**ASSIGNED TASK:** Output every line of the data exactly as it appears.
:: SOURCE DATA ::
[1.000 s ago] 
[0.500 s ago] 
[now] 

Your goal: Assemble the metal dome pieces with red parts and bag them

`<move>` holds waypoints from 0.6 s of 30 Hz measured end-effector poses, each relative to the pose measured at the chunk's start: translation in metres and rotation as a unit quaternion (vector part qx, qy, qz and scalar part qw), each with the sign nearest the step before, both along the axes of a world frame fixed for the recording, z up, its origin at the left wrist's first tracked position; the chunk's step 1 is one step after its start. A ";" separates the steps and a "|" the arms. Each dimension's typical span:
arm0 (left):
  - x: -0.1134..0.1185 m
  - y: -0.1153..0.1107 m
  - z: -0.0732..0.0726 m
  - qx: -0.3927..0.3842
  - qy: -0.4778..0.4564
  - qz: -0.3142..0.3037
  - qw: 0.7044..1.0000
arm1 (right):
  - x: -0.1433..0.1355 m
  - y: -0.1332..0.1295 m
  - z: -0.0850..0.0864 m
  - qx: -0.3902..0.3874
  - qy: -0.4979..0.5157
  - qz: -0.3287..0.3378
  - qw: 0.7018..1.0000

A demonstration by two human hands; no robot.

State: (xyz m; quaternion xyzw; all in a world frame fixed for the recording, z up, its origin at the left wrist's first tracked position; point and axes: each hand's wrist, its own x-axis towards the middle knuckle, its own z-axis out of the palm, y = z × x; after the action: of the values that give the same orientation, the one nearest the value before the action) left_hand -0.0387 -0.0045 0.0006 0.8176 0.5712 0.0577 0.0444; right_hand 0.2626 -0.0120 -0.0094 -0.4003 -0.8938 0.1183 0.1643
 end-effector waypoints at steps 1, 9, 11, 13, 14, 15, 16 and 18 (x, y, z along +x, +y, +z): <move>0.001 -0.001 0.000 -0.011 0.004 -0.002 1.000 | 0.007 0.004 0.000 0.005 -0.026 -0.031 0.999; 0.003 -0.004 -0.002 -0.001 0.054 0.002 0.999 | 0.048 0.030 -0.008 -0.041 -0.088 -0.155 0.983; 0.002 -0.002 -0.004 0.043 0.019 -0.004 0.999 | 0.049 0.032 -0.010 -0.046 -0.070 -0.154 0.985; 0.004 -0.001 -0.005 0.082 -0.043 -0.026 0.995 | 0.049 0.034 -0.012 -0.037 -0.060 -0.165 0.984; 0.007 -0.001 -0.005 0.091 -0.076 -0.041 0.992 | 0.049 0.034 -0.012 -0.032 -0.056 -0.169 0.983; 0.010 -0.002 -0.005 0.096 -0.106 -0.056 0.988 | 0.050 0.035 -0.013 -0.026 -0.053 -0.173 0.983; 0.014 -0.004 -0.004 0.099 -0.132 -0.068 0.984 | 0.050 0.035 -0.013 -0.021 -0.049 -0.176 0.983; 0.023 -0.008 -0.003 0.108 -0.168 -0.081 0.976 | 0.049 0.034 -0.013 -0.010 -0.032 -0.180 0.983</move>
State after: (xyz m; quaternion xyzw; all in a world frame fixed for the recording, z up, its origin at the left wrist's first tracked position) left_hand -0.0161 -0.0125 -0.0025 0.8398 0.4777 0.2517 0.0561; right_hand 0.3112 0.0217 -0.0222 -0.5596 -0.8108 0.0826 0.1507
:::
**COMPLETED EXERCISE:**
[1.000 s ago] 
[0.500 s ago] 
[now] 

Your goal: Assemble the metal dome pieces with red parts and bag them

`<move>` holds waypoints from 0.6 s of 30 Hz measured end-effector poses, each relative to the pose measured at the chunk's start: translation in metres and rotation as a unit quaternion (vector part qx, qy, qz and scalar part qw), each with the sign nearest the step before, both along the axes of a world frame fixed for the recording, z up, its origin at the left wrist's first tracked position; the chunk's step 1 is one step after its start. A ";" separates the steps and a "|" the arms. Each dimension's typical span:
arm0 (left):
  - x: -0.1134..0.1185 m
  - y: -0.1153..0.1107 m
  - z: -0.0732..0.0726 m
  - qx: -0.3927..0.3842
  - qy: -0.4778..0.4564
  - qz: -0.3142..0.3037
  - qw: 0.7044..1.0000
arm1 (right):
  - x: -0.1433..0.1355 m
  - y: -0.1332..0.1295 m
  - z: -0.0850..0.0864 m
  - qx: -0.3902..0.3874
  - qy: -0.4979..0.5157
  - qz: -0.3287..0.3378
  - qw: 0.7018..1.0000

A demonstration by two human hands; no robot.

State: (xyz m; quaternion xyzw; all in a world frame fixed for the recording, z up, its origin at the left wrist's first tracked position; point and axes: each hand's wrist, its own x-axis towards the middle knuckle, its own z-axis out of the palm, y = z × x; after the action: of the values that give the same orientation, the one nearest the value before the action) left_hand -0.0387 -0.0045 0.0006 0.8176 0.5712 0.0577 0.0444; right_hand 0.2626 -0.0120 -0.0094 -0.4003 -0.8938 0.1183 0.1643
 end-effector waypoints at steps 1, 9, 11, 13, 14, 15, 16 and 18 (x, y, z along +x, +y, +z): <move>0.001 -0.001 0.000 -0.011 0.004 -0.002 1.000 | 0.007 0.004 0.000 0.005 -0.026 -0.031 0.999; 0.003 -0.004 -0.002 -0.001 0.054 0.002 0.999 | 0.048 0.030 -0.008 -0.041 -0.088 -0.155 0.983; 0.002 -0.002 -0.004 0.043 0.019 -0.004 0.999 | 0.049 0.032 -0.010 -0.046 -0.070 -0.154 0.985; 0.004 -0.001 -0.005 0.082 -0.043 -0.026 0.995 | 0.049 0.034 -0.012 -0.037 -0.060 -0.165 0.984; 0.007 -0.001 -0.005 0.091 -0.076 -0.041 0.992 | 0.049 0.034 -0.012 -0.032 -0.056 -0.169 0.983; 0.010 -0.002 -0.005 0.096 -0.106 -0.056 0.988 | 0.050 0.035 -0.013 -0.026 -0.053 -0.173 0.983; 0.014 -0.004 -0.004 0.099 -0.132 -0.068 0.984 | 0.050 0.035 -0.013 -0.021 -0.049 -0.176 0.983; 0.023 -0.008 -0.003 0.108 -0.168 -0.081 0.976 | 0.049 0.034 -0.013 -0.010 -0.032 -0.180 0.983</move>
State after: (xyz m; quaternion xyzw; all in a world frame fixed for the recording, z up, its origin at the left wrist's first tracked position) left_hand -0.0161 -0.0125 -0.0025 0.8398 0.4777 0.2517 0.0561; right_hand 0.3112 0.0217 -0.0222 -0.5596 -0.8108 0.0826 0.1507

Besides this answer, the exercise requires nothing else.